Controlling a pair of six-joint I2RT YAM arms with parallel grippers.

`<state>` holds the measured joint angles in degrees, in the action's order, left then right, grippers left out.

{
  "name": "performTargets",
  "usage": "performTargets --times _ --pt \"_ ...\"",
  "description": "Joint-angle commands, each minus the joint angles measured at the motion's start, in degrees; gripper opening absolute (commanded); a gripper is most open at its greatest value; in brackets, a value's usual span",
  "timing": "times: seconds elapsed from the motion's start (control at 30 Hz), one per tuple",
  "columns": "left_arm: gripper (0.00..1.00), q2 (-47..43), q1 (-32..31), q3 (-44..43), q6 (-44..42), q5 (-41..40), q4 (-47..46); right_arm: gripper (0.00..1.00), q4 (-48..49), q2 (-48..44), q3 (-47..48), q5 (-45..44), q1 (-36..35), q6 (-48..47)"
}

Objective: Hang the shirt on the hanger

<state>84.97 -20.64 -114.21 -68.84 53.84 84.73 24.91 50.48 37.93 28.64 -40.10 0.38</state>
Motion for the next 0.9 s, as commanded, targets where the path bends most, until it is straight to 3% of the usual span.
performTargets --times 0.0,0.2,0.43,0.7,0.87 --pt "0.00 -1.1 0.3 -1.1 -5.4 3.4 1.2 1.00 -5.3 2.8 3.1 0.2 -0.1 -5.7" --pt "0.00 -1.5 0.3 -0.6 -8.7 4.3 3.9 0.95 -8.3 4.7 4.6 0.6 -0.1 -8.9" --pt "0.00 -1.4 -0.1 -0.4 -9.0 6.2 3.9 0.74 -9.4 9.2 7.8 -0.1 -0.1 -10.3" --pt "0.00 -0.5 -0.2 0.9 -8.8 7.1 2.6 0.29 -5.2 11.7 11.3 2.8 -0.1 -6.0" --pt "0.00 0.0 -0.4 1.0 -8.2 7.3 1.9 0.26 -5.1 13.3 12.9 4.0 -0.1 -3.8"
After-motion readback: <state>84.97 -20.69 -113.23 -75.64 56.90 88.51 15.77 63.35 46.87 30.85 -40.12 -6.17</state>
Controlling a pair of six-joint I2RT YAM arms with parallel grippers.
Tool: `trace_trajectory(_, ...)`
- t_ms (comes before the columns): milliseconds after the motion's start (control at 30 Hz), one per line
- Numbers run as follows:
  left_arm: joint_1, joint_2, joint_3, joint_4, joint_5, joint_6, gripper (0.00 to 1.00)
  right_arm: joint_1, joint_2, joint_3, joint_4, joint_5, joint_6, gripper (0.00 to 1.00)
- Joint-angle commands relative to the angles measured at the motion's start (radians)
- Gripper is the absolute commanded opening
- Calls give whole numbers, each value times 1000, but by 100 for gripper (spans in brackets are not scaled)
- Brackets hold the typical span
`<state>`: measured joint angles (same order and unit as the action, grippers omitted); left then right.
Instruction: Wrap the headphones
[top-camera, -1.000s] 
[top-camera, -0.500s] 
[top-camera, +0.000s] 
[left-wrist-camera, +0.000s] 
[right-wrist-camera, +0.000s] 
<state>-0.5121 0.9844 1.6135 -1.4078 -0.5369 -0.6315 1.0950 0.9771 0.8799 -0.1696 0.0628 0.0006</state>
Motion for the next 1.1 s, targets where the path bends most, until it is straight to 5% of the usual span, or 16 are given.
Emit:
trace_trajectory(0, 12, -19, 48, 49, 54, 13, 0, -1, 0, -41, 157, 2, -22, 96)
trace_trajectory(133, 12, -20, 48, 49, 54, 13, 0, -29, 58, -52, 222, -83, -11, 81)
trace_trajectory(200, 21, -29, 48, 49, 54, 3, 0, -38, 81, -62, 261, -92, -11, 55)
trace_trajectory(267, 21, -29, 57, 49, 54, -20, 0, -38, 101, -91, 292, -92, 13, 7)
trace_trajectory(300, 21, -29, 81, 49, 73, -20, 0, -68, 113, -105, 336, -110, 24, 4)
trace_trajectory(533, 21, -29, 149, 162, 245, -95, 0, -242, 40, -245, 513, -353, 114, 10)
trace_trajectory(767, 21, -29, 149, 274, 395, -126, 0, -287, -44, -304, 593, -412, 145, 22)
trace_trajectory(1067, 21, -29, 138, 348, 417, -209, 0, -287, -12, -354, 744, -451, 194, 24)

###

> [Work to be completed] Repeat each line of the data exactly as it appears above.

> [Solution for this problem]
Controlling a pair of six-joint I2RT YAM arms with parallel grippers.

`<state>` holds the measured joint angles in degrees, in the action's order, left then right, grippers left out.

{
  "name": "performTargets",
  "usage": "performTargets --times _ --pt \"_ ...\"",
  "description": "Joint-angle commands, each minus the joint angles measured at the motion's start, in degrees; gripper opening absolute (commanded); a gripper is most open at its greatest value; in brackets, a value's usual span",
  "timing": "times: seconds elapsed from the motion's start (control at 30 Hz), one per tuple",
  "columns": "left_arm: gripper (0.00..1.00), q2 (-47..43), q1 (-32..31), q3 (-44..43), q6 (-44..42), q5 (-41..40), q4 (-47..46); right_arm: gripper (0.00..1.00), q4 (-48..49), q2 (-48..44), q3 (-47..48), q5 (-45..44), q1 (-36..35), q6 (-48..47)"
}

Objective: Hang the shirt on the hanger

<state>84.97 -20.64 -114.21 -68.84 53.84 84.73 24.91 50.48 37.93 28.64 -40.10 0.38</state>
Motion for the next 0.9 s, as commanded, targets where the path bends most, until it is straight to 3% of the usual span.
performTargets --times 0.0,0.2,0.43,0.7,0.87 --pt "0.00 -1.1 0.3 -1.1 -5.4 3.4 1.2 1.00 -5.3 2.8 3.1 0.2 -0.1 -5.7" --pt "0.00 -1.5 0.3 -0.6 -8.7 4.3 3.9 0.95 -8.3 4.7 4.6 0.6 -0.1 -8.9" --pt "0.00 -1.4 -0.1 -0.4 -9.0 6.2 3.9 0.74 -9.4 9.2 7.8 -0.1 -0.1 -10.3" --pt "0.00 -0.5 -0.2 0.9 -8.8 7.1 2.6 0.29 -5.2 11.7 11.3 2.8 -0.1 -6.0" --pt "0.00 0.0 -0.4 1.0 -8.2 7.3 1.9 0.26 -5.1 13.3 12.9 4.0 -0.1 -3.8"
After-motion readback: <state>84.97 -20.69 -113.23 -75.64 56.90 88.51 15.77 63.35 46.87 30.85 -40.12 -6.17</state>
Controlling a pair of six-joint I2RT YAM arms with parallel grippers.
Tool: `trace_trajectory(_, ...)`
- t_ms (comes before the columns): milliseconds after the motion's start (control at 30 Hz), one per line
- Numbers run as follows:
  left_arm: joint_1, joint_2, joint_3, joint_4, joint_5, joint_6, gripper (0.00 to 1.00)
  right_arm: joint_1, joint_2, joint_3, joint_4, joint_5, joint_6, gripper (0.00 to 1.00)
- Joint-angle commands relative to the angles measured at the motion's start (radians)
- Gripper is the absolute commanded opening
- Calls give whole numbers, each value times 1000, but by 100 for gripper (spans in brackets are not scaled)
- Brackets hold the typical span
`<state>`: measured joint angles (same order and unit as the action, grippers omitted); left then right.
Instruction: Wrap the headphones
[top-camera, -1.000s] 
[top-camera, -0.500s] 
[top-camera, +0.000s] 
[left-wrist-camera, +0.000s] 
[right-wrist-camera, +0.000s] 
<state>-0.5121 0.9844 1.6135 -1.4078 -0.5369 -0.6315 1.0950 0.9771 0.8799 -0.1696 0.0628 0.0006</state>
Motion for the next 1.1 s, targets where the path bends most, until it is straight to 5% of the usual span, or 16 are given.
Emit:
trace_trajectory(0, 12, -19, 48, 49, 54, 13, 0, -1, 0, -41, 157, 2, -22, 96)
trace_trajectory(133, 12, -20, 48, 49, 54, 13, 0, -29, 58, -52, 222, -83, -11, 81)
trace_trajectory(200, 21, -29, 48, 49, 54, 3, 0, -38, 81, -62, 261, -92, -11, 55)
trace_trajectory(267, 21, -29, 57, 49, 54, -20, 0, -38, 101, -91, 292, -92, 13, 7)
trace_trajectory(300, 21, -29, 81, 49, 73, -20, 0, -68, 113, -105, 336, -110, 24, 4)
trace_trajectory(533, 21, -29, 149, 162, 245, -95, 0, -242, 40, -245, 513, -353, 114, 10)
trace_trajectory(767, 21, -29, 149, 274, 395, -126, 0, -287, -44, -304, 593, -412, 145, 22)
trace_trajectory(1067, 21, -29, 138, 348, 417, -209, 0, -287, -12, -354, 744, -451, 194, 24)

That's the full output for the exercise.